- Born: September 12, 1922 Rochester, New York, U.S.
- Died: July 20, 2009 (aged 86) Berkeley, California, U.S.
- Education: University of Rochester Harvard University
- Occupation: Psychologist
- Employer: University of California, Berkeley
- Spouse: Janine Chappat
- Children: 2 daughters and 1 son

= Mark Rosenzweig (psychologist) =

American research psychologist

Mark Richard Rosenzweig (September 12, 1922 - July 20, 2009) was an American research psychologist whose research on neuroplasticity in animals indicated that the adult brain remains capable of anatomical remodelling and reorganization based on life experiences, overturning the conventional wisdom that the brain reached full maturity in childhood.

==Early life and education==
Rosenzweig was born on September 12, 1922, in Rochester, New York, to Jews of Eastern European origin, in which his bilingual parents (his lawyer father and homemaker mother spoke both English and German) helped foster an interest in language and learning. He attended the University of Rochester there planning to major in history, but ended up switching to psychology and receiving a bachelor's degree in 1943 and a master's degrees in 1944 with a focus on auditory perception.

Following the completion of his studies in 1944, he enlisted in the United States Navy, initially serving as a radar technician at the Anacostia Naval Station. He was later relocated to Tsingtao in China, where he was stationed on the seaplane tender USS Chincoteague.

He attended Harvard University after completing his military service in 1946, and was awarded a Ph.D. in 1949. His thesis showed that the connections between the cochlea and the cerebral cortex could be monitored using electrodes placed on the scalp, without requiring cranial surgery.

==University of California, Berkeley==
Rosenzweig was hired by the University of California, Berkeley in 1949 as an assistant professorship in physiological psychology, and remained on its faculty until he retired in 1991. Dissatisfied with existing textbooks in biological psychology, he and colleague Arnold Leiman wrote a textbook in the 1980s that is still in print.

Rosenzweig initiated experimental research upon enriched environment and the brain. Donald O. Hebb, in 1947, had found that rats raised as pets performed better on problem solving tests than rats raised in cages. But his research did not investigate the brain directly nor use standardized impoverished and enriched environments. Mark Rosenzweig with his colleagues David Krech, Edward Bennett and Marian Diamond started this research in the late 1950s by comparing single rats in normal cages, and those placed in ones with toys, ladders, tunnels, running wheels in groups. They found that growing up in enriched environments affected activity of the enzyme cholinesterase in the brain. This work led in 1962 to the discovery that environmental enrichment increased cerebral cortex volume. He published details of his research in the book Enriched and Impoverished Environments: Effects on Brain and Behavior in 1987.

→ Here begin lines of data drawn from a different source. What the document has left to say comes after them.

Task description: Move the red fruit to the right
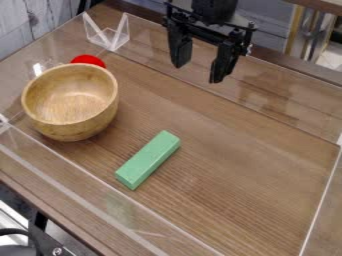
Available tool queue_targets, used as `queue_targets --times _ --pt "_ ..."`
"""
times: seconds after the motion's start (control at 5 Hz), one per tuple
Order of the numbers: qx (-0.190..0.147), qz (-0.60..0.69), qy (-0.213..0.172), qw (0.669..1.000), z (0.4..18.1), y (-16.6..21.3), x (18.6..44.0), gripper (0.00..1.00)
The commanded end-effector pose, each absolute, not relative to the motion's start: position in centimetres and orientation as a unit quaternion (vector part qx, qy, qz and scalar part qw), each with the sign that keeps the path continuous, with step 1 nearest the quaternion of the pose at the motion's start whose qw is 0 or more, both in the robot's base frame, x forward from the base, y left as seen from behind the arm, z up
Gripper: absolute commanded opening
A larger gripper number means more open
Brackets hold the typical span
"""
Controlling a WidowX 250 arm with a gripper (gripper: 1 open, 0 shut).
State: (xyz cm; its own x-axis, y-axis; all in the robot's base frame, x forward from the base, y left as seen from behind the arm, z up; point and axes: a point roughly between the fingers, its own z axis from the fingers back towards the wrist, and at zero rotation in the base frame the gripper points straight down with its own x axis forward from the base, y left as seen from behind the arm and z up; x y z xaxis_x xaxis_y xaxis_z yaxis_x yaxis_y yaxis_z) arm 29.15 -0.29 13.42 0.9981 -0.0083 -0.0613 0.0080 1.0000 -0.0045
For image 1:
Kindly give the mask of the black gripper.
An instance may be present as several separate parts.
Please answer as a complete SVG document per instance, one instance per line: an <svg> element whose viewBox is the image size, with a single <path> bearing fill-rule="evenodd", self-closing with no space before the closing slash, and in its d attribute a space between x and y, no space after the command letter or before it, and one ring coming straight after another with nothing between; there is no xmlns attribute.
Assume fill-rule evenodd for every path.
<svg viewBox="0 0 342 256"><path fill-rule="evenodd" d="M254 21L236 12L236 1L166 1L164 27L168 31L171 62L183 67L192 56L192 38L219 44L211 64L210 82L220 83L232 73L240 55L251 51Z"/></svg>

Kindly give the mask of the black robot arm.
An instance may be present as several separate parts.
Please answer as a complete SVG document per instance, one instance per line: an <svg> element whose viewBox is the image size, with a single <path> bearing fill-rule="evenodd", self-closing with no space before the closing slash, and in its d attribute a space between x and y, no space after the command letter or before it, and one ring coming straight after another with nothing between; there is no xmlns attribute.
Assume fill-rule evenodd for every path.
<svg viewBox="0 0 342 256"><path fill-rule="evenodd" d="M218 47L210 82L220 83L232 73L240 56L251 53L254 21L235 13L238 0L164 0L170 58L182 68L192 58L192 39Z"/></svg>

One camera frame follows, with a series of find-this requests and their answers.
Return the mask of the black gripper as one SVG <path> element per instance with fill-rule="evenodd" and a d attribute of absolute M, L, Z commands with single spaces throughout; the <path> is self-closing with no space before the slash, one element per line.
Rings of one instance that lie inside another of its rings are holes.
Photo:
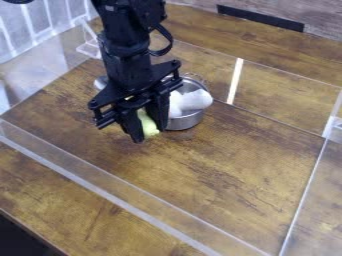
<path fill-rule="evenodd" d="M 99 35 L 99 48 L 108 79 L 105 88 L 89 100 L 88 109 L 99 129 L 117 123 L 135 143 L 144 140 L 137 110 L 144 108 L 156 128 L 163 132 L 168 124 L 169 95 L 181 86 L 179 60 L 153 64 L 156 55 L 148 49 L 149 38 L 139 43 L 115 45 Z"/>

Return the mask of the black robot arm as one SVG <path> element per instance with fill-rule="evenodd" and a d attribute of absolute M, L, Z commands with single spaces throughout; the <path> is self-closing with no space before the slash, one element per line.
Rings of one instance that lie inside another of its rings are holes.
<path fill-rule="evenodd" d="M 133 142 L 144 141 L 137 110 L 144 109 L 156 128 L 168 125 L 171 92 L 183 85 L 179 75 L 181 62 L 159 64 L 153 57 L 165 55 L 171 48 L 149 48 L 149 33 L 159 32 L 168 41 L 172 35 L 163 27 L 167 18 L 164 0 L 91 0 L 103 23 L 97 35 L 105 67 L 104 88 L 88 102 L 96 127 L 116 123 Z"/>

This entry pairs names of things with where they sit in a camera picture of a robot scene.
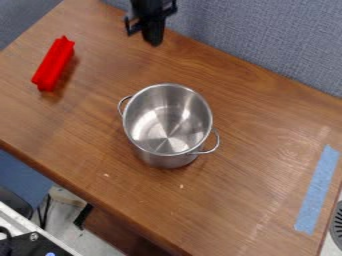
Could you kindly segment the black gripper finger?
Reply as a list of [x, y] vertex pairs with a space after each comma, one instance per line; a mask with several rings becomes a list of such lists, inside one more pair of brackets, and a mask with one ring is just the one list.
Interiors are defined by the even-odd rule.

These findings contradicted the prevailing scientific theory that the brain's structure was fixed before adulthood and that later learning and experience did not affect its structure. Later research confirmed that the changes occurred in adulthood and were not tied to differences in diet. Neurobiologist James McGaugh credited Rosenzweig's research with having "laid to rest the idea that the brain is fixed in terms of its composition; that's now regarded as nonsense" with the subject of research changing to how, not if, the brain changes based on experience.

Rozenzweig was the co-editor of the Annual Review of Psychology with Paul H. Mussen from 1969 to 1974 and with Lyman Porter from 1975 to 1994.

Rosenzweig retired from UC Berkeley in 1991. The American Psychological Association recognized him with its Distinguished Scientific Contribution Award in 1982.

==Personal life and death==
A resident of Berkeley, California, Rosenzweig died at his home at age 86 of renal failure on July 20, 2009. He was survived by two daughters, a son, six grandchildren and four great-grandchildren. He married his French-born wife, the former Janine Chappat, in the summer of 1947. She had studied anthropology and education at the University of Oxford and had been visiting the United States when they met. She died in April 2008 after they had been married for 60 years.